The function aggregate is being called by different threads, but I assume memory barriers are applied by Akka when different threads execute the Actor logic.


  implicit val sys = ActorSystem()
  implicit val mat = ActorMaterializer()

  def seed(i: Int): mutable.LinkedHashMap[Int, Int] = mutable.LinkedHashMap[Int, Int](i -> 1)

  def aggregate(state: mutable.LinkedHashMap[Int, Int], i: Int): mutable.LinkedHashMap[Int, Int] = {
    state.put(i, state.getOrElseUpdate(i, 0) + 1)
    state
  }

  Source(1 to 10000)
    .map(_ => Random.nextInt(100))
    .conflateWithSeed(seed)(aggregate)
    .throttle(1, 1.second)
    .runForeach(println)
}
2 Likes

Thinking about this a bit more, this is ok as we are not closing over a mutable state, but injecting it with a seed.
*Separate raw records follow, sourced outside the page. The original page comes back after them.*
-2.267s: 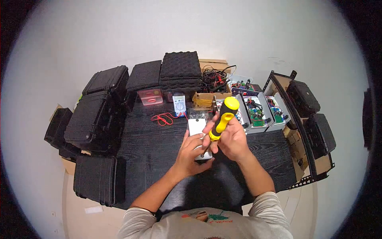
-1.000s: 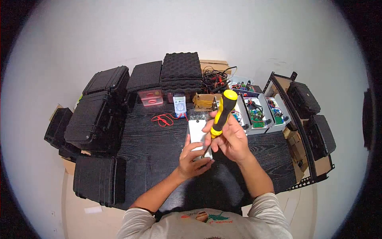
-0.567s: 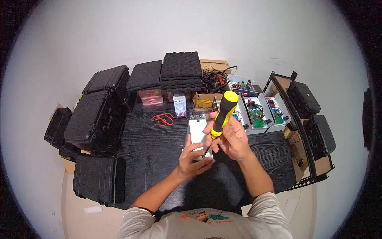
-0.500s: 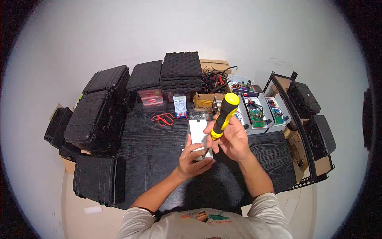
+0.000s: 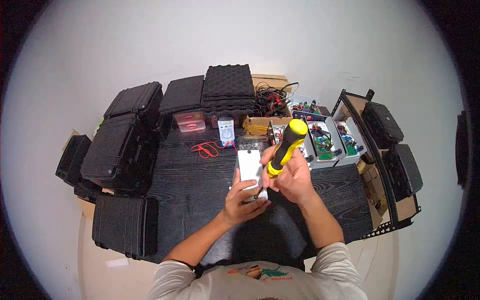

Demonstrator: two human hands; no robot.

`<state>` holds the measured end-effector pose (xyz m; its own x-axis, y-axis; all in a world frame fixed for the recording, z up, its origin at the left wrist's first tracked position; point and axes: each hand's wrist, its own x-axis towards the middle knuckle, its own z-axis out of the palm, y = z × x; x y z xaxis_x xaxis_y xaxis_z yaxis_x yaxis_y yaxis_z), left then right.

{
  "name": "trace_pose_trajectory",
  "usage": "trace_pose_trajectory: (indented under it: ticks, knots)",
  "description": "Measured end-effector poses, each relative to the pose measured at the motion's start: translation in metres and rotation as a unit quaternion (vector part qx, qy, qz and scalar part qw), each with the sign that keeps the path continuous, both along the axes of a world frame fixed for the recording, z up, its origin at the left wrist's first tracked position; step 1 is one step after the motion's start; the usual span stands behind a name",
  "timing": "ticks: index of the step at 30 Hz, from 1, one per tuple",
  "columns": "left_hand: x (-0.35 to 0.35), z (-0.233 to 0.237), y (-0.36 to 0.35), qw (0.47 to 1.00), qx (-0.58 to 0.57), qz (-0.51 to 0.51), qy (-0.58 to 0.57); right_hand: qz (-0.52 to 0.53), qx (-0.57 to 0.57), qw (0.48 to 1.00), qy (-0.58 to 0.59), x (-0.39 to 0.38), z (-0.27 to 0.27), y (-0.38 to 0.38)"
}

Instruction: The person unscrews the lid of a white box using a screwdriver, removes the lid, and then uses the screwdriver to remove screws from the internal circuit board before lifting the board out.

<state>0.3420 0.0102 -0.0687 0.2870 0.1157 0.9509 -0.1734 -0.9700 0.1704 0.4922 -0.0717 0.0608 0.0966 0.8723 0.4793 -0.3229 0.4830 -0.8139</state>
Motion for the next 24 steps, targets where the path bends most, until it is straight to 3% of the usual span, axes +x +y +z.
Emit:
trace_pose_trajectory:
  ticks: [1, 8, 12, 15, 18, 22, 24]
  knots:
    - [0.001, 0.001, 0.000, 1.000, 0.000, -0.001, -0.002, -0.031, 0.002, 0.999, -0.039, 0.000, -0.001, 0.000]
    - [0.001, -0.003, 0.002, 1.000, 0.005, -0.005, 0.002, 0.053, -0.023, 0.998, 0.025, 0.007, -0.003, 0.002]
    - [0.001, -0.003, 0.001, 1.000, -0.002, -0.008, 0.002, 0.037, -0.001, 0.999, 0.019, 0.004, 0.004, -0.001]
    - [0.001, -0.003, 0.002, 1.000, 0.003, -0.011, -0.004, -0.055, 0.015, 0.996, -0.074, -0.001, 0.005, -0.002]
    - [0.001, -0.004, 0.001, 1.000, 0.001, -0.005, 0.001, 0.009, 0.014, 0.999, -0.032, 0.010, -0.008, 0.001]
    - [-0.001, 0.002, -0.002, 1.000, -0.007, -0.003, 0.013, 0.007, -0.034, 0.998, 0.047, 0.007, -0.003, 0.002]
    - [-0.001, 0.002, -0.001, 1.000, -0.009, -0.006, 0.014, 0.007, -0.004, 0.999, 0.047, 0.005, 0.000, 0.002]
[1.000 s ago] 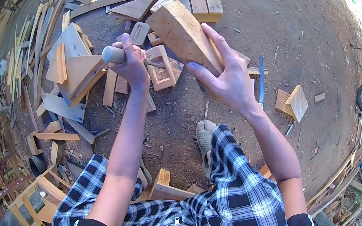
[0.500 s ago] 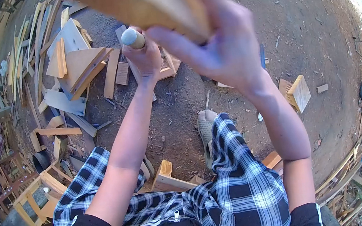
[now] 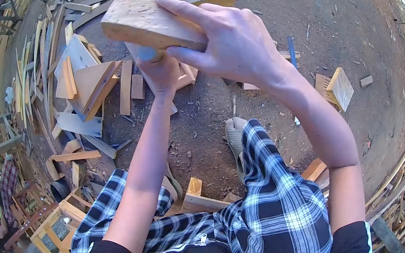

The state is neither written nor read outside of the conflation stage.

See State inside of flow operators?

In short, mutable state is only possible if there is only one materialization of the flow, except for .statefulMapConcat.

Thanks for the reply. I’ve seen that thread, but I don’t think that rule applies here as the lambdas are not closing over any mutable state, hence can be shared.

It should work fine as long as you are not materializing multiple times, I’d argue though that the risk that someone comes along and changes the working code and causes that to happen is relatively high and is a good enough reason to try to avoid it (wrapping some part of it with some form of restart or just re-using the stream blueprint since that is generally safe).

One way you could make it foolproof is by nesting it in a Flow.lazyFlow since that lazy-factory-function will be called once per materialization ensuring you get a new instance of your mutable collection for each stream started from the blueprint.

I agree on the principle of staying pure, this question is more for special cases where we are worried about performance. Thanks for the lazyFlow idea, however I don’t see how this could cause an issue even with multiple materialisations. Could you please elaborate on it maybe with an example?

Note that seed creates a new container for aggregation and aggregate does not close over any mutable reference, but passes back what it got after mutating it.

I don’t see how this could cause an issue even with multiple materialisations. Could you please elaborate on it maybe with an example?

No, you are right, because conflateWithSeed will actually invoke the seed every time a new one is needed. It does not work like fold for example which would end up sharing the same mutable zero value across materializations.

It is perfectly safe to do as you do.

Sorry about the incorrect info above, there’s so many operators to keep track of!

Ok, thanks. It’s good to keep in mind that we can’t do this with all operators.